* **Assignment**:
Report every line of the data that includes "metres".

* **Dataset excerpt**:
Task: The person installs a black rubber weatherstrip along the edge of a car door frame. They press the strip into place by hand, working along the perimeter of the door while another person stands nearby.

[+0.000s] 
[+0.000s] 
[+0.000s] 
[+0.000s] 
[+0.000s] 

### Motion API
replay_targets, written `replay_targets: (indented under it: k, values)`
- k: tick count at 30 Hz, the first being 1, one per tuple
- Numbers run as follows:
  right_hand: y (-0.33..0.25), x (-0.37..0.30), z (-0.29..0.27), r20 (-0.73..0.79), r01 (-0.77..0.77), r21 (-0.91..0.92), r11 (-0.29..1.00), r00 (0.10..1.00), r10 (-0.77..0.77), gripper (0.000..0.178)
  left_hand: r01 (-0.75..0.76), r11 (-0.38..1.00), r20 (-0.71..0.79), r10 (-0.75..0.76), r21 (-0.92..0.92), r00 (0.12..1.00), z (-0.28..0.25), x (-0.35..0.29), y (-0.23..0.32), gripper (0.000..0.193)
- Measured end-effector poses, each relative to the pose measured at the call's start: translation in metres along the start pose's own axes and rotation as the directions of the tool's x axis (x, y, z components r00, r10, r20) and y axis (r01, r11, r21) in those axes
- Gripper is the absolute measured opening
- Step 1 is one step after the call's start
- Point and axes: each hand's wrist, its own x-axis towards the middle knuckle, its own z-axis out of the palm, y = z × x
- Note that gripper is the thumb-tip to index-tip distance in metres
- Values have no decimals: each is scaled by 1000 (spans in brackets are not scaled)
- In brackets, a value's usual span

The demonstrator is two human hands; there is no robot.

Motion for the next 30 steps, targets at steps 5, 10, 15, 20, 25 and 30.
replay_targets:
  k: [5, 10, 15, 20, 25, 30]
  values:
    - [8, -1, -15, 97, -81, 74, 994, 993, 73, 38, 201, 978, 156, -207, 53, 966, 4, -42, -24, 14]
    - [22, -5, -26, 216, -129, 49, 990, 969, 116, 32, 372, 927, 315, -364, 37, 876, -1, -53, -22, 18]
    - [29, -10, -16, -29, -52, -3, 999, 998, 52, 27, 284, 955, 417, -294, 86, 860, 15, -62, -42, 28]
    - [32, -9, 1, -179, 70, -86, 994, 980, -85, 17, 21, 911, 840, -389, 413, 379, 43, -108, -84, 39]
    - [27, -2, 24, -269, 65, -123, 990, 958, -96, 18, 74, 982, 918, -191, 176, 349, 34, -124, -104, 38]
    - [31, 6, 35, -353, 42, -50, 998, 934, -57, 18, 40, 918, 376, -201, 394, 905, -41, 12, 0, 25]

* **Solved exercise**:
- Measured end-effector poses, each relative to the pose measured at the call's start: translation in metres along the start pose's own axes and rotation as the directions of the tool's x axis (x, y, z components r00, r10, r20) and y axis (r01, r11, r21) in those axes
- Note that gripper is the thumb-tip to index-tip distance in metres

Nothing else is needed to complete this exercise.